Die Magie liegt im Geist - die Filmemacherfamilie Makhmalbaf

Mohsen Makhmalbaf und seine Tochter Samira gehören zu den bedeutendsten Vertretern des iranischen Kunstkinos, wie es sich in den neunziger Jahren im Westen etabliert hat. Wunderschöne, oft wuchtig surreale Bilder kennzeichnen dieses Kino, in dem sich das poetische Erzählen mit einem scharfen Blick für soziale Wirklichkeit verbindet. Man könnte sich verlieren in der Schönheit der Farben, der Landschaften, den Gesichtern der Frauen . . . Das Münchner Filmfest widmet nun in diesem Jahr der Makhmalbaf-Familie eine Retrospektive.
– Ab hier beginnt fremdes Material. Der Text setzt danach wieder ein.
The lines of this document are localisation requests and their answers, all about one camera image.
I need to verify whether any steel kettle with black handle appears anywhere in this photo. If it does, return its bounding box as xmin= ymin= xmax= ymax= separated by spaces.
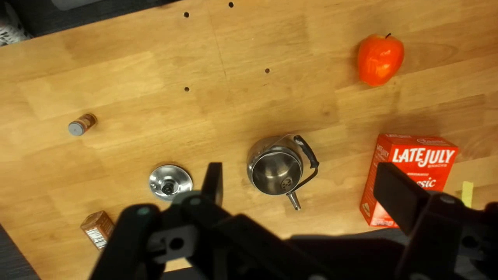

Vater Mohsen Makhmalbaf ist einer der bedeutendsten iranischen Regisseure; Samira, die älteste Tochter, mit gerade mal 26 Jahren ebenfalls eine international anerkannte Regiegröße. Mit ihren Geschwistern Hana und Maysam und der (zweiten) Ehefrau ihres Vaters Marziyeh Meshkini hat sie in dessen "Makhmalbaf Filmschule" studiert. Eine Begegnung mit Vater und Tochter und einigen Familienlegenden.